Divorce contentieux : Quelles sont les voies de recours en cas d’insatisfaction d’un conjoint ?

Il n’est pas rare qu’au terme d’un divorce devant le juge, l’un des époux ne soit pas satisfait de la décision rendue par le tribunal. Dans ce cas, la loi permet au conjoint insatisfait de contester le jugement pour les points sur lesquels il est en désaccord. Il peut alors le faire dans le cadre d’un recours en appel et, éventuellement d’un pourvoi en cassation avec l’assistance d’un avocat. Trouvez ici l’essentiel de ce que vous devez savoir au sujet des voies de recours possibles contre un jugement de divorce.

Divorce contentieux : Quelles sont les voies de recours en cas d’insatisfaction d’un conjoint ?

L’appel au jugement de divorce

À l’issue d’un divorce contentieux, l’époux (se) insatisfait(e) par le jugement rendu peut enclencher une procédure d’appel afin de contester ledit jugement. Cette contestation peut porter sur l’une ou plusieurs des mesures fixées par le juge et pour lesquelles il (elle) n’est pas d’accord. L’objectif, c’est de faire modifier ces mesures. Ainsi, le procès en appel va permettre de rejuger le divorce sur ces points précis devant la cour d’appel. Cette voie de recours est soumise à des règles procédurales et entraîne une série d’effets sur la première décision rendue.
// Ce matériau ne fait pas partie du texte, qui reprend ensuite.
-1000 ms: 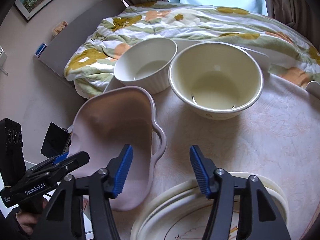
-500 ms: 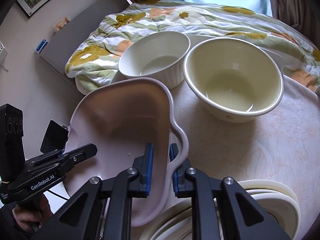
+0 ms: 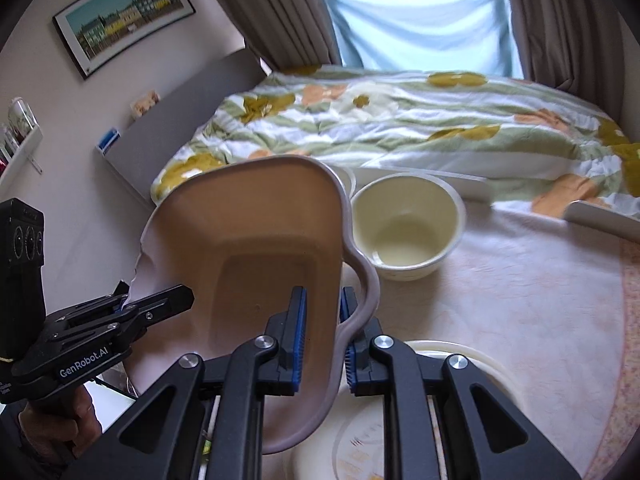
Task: Organize plates and bowls
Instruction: 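Carry the pink dish with both grippers and lower it beside the plate stack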
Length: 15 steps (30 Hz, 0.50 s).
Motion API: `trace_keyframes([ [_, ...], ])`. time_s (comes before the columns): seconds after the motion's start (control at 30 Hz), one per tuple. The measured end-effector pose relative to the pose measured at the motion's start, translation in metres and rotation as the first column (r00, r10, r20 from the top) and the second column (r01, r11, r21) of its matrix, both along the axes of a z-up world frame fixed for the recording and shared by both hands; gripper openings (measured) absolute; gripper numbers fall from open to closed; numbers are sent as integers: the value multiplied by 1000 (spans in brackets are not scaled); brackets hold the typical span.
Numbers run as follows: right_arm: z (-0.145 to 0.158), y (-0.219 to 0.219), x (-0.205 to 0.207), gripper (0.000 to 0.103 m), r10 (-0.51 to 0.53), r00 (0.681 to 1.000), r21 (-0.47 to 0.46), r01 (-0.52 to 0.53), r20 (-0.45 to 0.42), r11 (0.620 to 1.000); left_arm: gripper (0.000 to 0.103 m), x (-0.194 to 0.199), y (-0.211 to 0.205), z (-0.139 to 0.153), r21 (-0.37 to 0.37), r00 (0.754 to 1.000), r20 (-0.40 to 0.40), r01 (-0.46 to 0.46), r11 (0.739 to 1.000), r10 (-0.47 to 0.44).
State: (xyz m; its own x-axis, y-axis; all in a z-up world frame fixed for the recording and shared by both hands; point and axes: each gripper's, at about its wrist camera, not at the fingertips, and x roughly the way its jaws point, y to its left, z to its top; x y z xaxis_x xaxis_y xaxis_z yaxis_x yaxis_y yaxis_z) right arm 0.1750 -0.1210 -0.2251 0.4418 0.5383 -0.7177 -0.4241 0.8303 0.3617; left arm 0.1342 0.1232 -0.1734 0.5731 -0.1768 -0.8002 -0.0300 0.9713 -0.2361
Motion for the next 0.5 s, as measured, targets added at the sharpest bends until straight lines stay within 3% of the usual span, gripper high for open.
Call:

Quelles sont les formalités pour faire appel contre un divorce

La juridiction compétente pour trancher d’un divorce en appel est la cour d’appel du lieu de résidence des époux. Le conjoint qui fait appel doit impérativement introduire son recours dans un délai d’un mois à compter de la date de notification du jugement de divorce. Le document à remplir pour la circonstance est le formulaire cerfa n° 11530*04. L’appelant doit y spécifier les mesures pour lesquelles il souhaite obtenir une modification. Il peut s’agir de conditions concernant le droit de visite et d’hébergement, la pension alimentaire ou le lieu de résidence des enfants par exemple. Dans tous les cas, le formulaire rempli doit être joint à une copie du jugement de divorce pour que la requête en appel soit recevable.

Quels sont les effets en cas d’appel ?

L’activation de la procédure d’appel par l’une des parties a un effet suspensif sur la date d’effet du jugement de divorce initialement prononcé. En effet, l’exécution du jugement est suspendue jusqu’à l’issue de la procédure en appel. Les peines et les mesures dictées par la décision ne pourront donc pas être appliquées. Précisons que les dispositions relatives aux enfants ou au versement de la pension alimentaire ne sont pas concernées. Celles-ci conservent pleinement leurs effets pendant le déroulement du procès en appel.

Deux éventualités sont envisageables pour l’issue de la contestation en appel. L’une est que le juge aux affaires familiales donne une suite favorable aux demandes de modifications formulées par l’époux contestataire. Ce dernier est donc satisfait de l’arrêt rendu par la cour et le contentieux du divorce prend fin. Dans le cas contraire, il peut en dernier recours contester la décision d’appel devant la Cour de cassation.

Le pourvoi en cassation

Lorsque l’appel s’est avéré infructueux, l’époux peut en ultime recours contester le divorce en se pourvoyant devant la Cour de cassation. À cet effet, le pourvoi en cassation doit, au risque d’irrecevabilité, être introduit par l’époux insatisfait devant la Cour de cassation dans un délai de 2 mois à compter de la date de notification de l’arrêt rendu par la cour d’appel.

À noter que la Cour de cassation juge de la bonne application de la loi. Elle ne va donc pas se prononcer sur le fond de l’affaire. Son rôle est d’examiner les motifs pour s’assurer que les peines et mesures prononcées par les juges d’appel sont en conformité avec les dispositions prévues par la loi.